Guio hábilmente la conversación hacia una especie de recuento de las diferentes obras de Bacci, intercalándolas una tras otra como si de una saga se tratase. Su propio nacimiento supuso el inicio de un periplo artístico: su madre lo abandonó en una iglesia al sur de Zaragoza, en cuyo orfanato creció y sufrió miles de cosas, lo que sufren los niños abandonados. Carlos lo contrastó con su propia infancia y adolescencia en el seno de una familia acomodada del barrio de Malasaña, una familia a la que no le interesaba el arte en lo absoluto. Dos vidas se conectaron en un punto donde el fervor por la expresión artística tomó protagonismo y luego se invirtieron: mientras Bacci ganó mucho dinero, Carlos fue expulsado de su casa y condenado a la extrema pobreza debido a conductas que a su padre no le agradaban: perroflautismo, homosexualidad, desinterés por la religión…
Lo cautivó el trabajo de Bacci porque se hilaba en el desprecio a la indiferencia, creía que el arte era un juego entre el anonimato y la notoriedad, que no podía ser siempre uno de ambos. Asimismo, explicó que cada pieza produjo un organismo simbiótico capaz de poseer un cuerpo a través de mensajes codificados, como los de la carta. Capté el punto. Comprendí, sin habérselo preguntado antes, que la había leído antes que yo, y expresé: «pensé que eras su amante. Todos los piensan».
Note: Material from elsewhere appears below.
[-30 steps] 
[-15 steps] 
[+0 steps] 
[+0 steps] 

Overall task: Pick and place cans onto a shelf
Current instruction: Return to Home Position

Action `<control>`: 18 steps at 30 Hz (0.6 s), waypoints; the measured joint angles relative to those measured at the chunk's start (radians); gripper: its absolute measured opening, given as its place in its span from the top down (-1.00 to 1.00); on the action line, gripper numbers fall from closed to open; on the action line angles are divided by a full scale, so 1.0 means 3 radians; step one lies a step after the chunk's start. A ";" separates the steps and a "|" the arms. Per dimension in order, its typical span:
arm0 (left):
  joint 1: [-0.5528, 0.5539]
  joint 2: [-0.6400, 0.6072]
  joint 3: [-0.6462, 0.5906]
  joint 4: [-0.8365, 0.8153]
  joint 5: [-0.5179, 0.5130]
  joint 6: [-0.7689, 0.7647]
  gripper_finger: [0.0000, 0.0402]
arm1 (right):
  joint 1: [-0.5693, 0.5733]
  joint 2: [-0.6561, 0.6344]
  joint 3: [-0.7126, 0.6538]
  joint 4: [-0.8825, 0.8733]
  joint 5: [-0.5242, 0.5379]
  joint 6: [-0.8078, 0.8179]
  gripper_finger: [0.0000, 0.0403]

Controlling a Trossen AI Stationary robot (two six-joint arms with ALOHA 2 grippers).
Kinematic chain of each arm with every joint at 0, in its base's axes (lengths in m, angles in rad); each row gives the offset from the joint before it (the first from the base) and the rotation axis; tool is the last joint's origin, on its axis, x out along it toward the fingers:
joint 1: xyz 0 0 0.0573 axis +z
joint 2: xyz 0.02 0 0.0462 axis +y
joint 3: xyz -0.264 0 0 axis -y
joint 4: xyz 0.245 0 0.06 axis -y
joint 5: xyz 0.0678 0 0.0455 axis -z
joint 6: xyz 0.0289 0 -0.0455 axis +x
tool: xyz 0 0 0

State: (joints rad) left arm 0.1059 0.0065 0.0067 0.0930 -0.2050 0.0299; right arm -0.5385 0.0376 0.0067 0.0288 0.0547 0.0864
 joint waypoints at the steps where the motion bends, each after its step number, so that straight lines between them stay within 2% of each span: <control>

—Nada me hubiese gustado más —dijo—, pero entendí que mi propósito estaba en una acción distinta, no en un beso o en el sexo, sino en una bala. Él dio con los códigos que describían mi vida como si me conociera de siempre. Lo supe cuando miré sus ojos antes de matarlo: me correspondió con una sonrisa. Yo era quien complementaba su expresión artística, ese amado que había llegado a su vida como el trazo de un pincel. Éramos el uno para el otro.
El misticismo en sus palabras avivó aquel miedo que su simple presencia no pudo generar en mí, afloró un sentimiento sectario, típico de cultos donde el ser supremo provoca éxtasis conectándose con las vivencias mundanas de su séquito: el ser expone códigos al azar, algunos muy generales, que han de enlazarse con un perfil por mero hecho de probabilidades. Capaz no todos los códigos concuerdan a la vez, pero sí los más determinantes para que el individuo se identifique con el mensaje.
Este hombre creyó ser elegido por un maestro espiritual para cumplir con una tarea trascendente, lo que me lleva a pensar que Mano Bacci fue un genio maldito: creó una pieza que culminaría cuando los obnubilados historiadores del arte dejasen de hablar de ella, quizás la performance más larga jamás vista.
Ahora hago una pregunta a los lectores recurrentes de esta columna: ¿creen que Carlos Baroja debería ser condenado por lo que hizo?
Si bien la ley española permite el suicidio asistido, no está previsto que alguien pueda concertar ser despojado de su vida en un ámbito privado sin antes avisarle al Estado, y mucho menos está permitido el modo usado para este evento: la bala. No crean que con ello intento responder a la cuestión previamente planteada, aunque sí me gustaría relacionarlo con algo que escribió el propio Bacci en su Tetrálogo a modo de conclusión: «pagarás las consecuencias de un sistema que no comprende lo que comunicamos con nuestro cuerpo. Lo que para nosotros es bello y justificable, para ellos es una aberración y debe castigarse. Teme al Estado que oprimirá nuestra expresión con brutalidad y entrégate a él, pero piensa que tu consciencia estará tan intacta como la de aquellos que se maravillaron al ver lo ocurrido».